● Description of the task: For the data below, retype word for word the lines from the one containing "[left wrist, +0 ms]" through the one containing "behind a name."; drop the pictures.

● Data supplied:
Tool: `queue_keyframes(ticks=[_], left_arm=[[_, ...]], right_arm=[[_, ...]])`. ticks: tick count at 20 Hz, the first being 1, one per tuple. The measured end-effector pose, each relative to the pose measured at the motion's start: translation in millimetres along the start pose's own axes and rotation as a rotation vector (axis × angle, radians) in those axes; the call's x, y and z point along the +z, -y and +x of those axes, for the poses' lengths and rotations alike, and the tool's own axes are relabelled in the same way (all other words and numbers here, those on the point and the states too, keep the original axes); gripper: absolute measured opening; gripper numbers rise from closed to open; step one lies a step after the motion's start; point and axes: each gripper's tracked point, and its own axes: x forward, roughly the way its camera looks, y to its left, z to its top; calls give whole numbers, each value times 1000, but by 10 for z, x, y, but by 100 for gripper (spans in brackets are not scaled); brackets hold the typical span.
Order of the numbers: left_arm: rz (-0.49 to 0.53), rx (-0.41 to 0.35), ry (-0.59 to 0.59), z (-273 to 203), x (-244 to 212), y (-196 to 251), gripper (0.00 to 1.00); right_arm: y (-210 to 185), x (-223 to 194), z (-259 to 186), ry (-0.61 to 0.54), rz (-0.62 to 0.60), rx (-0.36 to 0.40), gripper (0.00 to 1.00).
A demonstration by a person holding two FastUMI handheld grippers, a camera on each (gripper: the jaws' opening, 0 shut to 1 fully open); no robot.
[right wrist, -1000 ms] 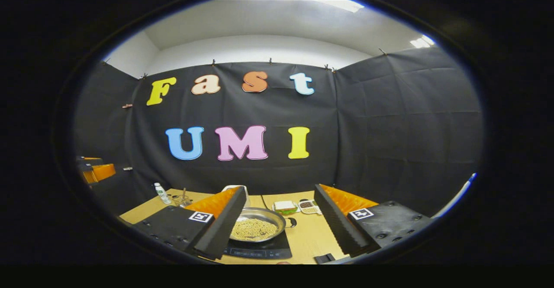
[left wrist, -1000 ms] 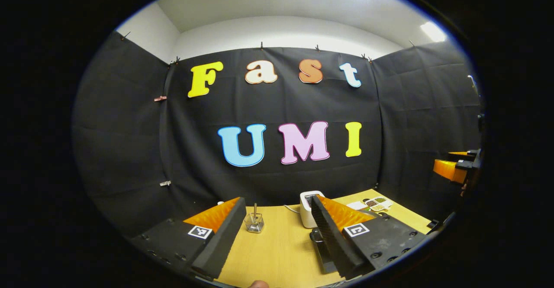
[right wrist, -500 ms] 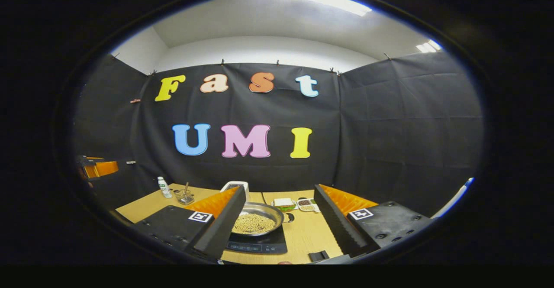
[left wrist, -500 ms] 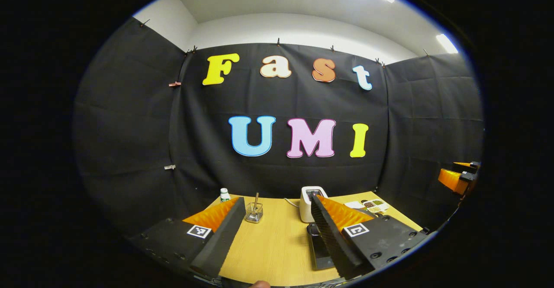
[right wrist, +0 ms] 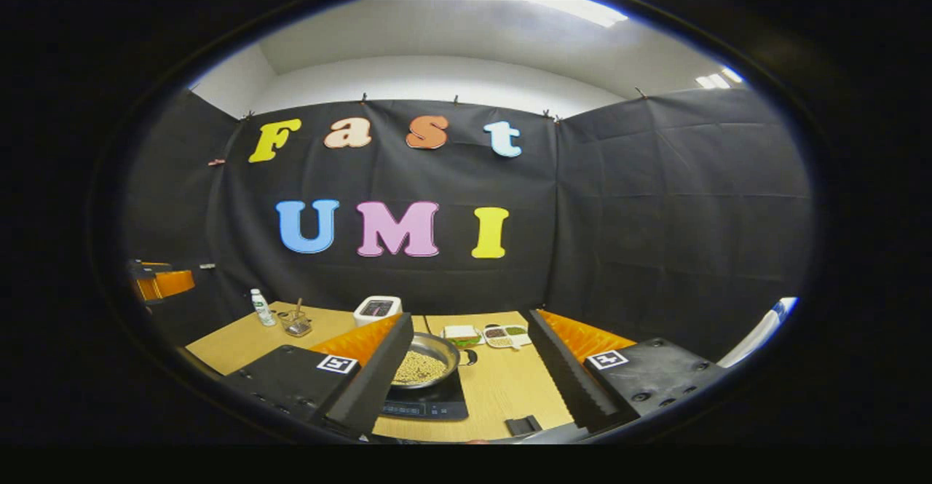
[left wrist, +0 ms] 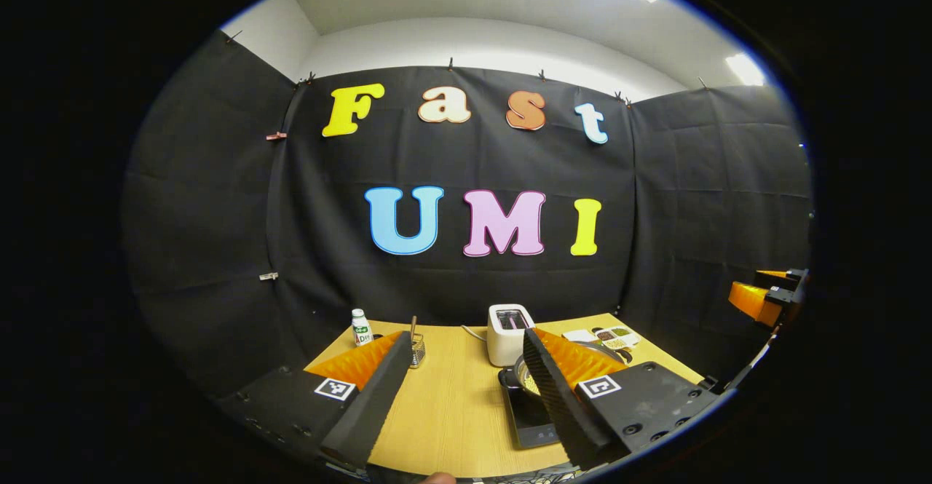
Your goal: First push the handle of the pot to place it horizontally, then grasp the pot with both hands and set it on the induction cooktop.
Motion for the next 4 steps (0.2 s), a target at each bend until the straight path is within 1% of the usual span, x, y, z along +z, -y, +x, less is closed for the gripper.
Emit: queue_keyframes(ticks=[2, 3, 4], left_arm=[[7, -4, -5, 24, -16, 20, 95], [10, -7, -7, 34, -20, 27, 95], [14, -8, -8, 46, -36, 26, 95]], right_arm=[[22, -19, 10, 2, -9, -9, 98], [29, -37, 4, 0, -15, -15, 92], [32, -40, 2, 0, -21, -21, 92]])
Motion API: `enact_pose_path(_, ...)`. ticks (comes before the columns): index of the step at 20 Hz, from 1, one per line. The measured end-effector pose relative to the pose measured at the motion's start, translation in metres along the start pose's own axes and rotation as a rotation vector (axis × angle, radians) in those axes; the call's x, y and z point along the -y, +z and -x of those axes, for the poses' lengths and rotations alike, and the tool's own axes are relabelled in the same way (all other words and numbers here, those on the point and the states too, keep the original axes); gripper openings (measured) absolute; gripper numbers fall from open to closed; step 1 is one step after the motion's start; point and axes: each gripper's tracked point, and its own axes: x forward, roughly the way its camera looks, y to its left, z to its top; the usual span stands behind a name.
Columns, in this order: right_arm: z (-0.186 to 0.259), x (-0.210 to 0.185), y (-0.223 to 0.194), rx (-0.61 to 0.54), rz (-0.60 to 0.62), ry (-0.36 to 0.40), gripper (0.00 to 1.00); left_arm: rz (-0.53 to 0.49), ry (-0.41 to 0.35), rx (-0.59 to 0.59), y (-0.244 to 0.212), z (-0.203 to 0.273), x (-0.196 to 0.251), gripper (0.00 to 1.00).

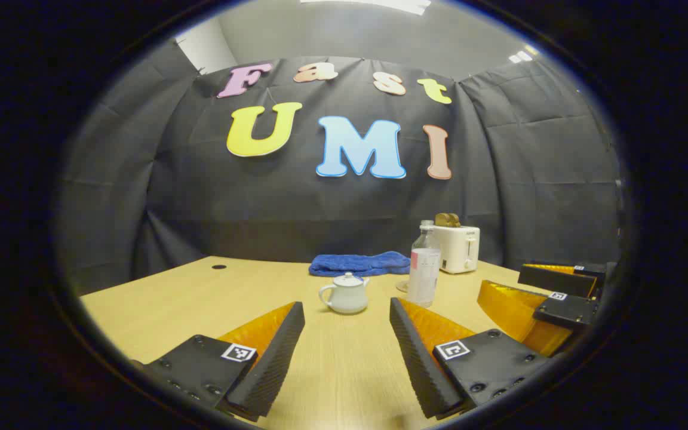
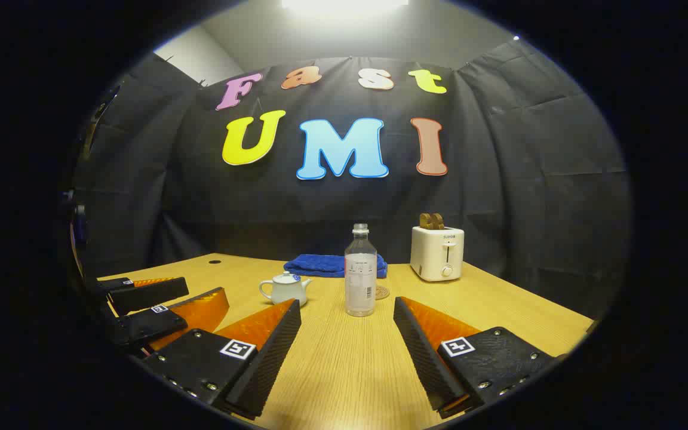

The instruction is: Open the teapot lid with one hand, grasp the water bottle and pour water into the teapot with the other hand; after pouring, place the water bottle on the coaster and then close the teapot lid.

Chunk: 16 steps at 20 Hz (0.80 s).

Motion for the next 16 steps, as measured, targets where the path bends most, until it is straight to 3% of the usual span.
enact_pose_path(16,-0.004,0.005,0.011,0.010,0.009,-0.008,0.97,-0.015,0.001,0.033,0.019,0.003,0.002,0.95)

● Written answer:
[left wrist, +0 ms] 
Your goal: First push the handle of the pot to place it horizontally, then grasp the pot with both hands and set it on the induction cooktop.
Motion for the next 4 steps (0.2 s), a target at each bend until the straight path is within 1% of the usual span, x, y, z along +z, -y, +x, less is closed for the gripper.
Emit: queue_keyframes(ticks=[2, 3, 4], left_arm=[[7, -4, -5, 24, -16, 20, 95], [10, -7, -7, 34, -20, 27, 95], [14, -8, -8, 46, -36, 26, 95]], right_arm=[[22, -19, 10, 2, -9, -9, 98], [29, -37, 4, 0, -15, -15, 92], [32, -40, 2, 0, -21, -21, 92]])
Motion API: `enact_pose_path(_, ...)`. ticks (comes before the columns): index of the step at 20 Hz, from 1, one per line. The measured end-effector pose relative to the pose measured at the motion's start, translation in metres along the start pose's own axes and rotation as a rotation vector (axis × angle, radians) in those axes; the call's x, y and z point along the -y, +z and -x of those axes, for the poses' lengths and rotations alike, and the tool's own axes are relabelled in the same way (all other words and numbers here, those on the point and the states too, keep the original axes); gripper openings (measured) absolute; gripper numbers fall from open to closed; step 1 is one step after the motion's start; point and axes: each gripper's tracked point, and its own axes: x forward, roughly the way its camera looks, y to its left, z to its top; the usual span stands behind a name.

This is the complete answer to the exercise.